Problem
Count up the lines of the data below that contain the string "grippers", then give only the total.
◆ ◆ ◆ ◆ ◆ ◆ ◆
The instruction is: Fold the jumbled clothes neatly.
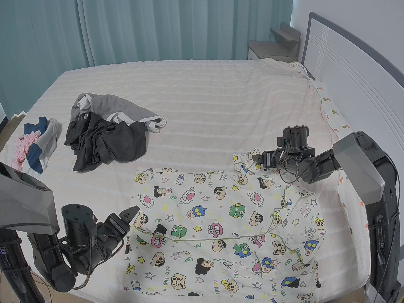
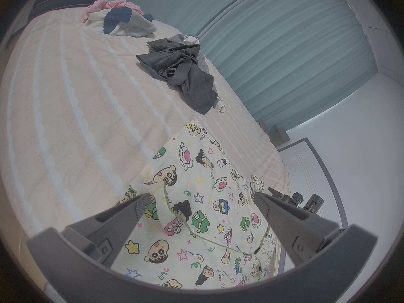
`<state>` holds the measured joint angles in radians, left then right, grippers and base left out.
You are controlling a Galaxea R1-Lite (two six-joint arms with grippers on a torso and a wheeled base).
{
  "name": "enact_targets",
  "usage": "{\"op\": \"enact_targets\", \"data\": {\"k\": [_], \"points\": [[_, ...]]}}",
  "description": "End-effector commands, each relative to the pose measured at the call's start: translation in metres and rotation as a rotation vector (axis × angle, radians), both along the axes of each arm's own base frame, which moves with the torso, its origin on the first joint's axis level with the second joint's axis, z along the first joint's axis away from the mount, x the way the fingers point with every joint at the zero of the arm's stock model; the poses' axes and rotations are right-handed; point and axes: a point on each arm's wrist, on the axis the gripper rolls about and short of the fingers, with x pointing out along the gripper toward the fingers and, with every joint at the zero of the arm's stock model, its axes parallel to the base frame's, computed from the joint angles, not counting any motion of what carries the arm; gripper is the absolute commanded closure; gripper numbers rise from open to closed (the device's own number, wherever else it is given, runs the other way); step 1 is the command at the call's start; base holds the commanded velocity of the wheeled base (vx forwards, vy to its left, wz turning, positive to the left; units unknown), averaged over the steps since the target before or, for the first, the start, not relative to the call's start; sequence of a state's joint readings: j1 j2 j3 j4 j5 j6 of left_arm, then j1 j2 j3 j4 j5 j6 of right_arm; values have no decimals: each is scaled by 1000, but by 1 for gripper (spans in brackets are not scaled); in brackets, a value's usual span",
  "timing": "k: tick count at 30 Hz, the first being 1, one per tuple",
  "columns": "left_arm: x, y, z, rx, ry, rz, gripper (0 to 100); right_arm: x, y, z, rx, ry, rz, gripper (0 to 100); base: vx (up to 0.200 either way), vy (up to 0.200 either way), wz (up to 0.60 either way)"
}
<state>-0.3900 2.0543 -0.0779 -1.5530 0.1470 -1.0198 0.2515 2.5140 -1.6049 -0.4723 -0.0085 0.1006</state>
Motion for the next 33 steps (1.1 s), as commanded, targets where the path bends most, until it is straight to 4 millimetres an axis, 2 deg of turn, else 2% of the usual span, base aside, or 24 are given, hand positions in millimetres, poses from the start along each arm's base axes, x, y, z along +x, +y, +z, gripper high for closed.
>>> {"op": "enact_targets", "data": {"k": [1, 18, 19, 33], "points": [[1, 0, 1, -6, -14, 1, 0, 2, 1, -10, -5, 13, 1, 0, 0, 0, 0], [1, 0, 0, -5, -11, 1, 0, 6, 1, -22, -49, 34, -47, 0, 0, 0, 0], [1, 0, 0, -5, -11, 1, 0, 5, 1, -22, -53, 38, -45, 100, 0, 0, 0], [1, 0, 0, -4, -10, 2, 0, 3, 1, -19, -46, 38, -44, 100, 0, 0, 0]]}}
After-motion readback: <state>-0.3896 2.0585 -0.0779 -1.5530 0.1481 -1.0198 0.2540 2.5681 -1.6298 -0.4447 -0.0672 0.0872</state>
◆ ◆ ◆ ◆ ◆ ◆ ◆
Output for this task
2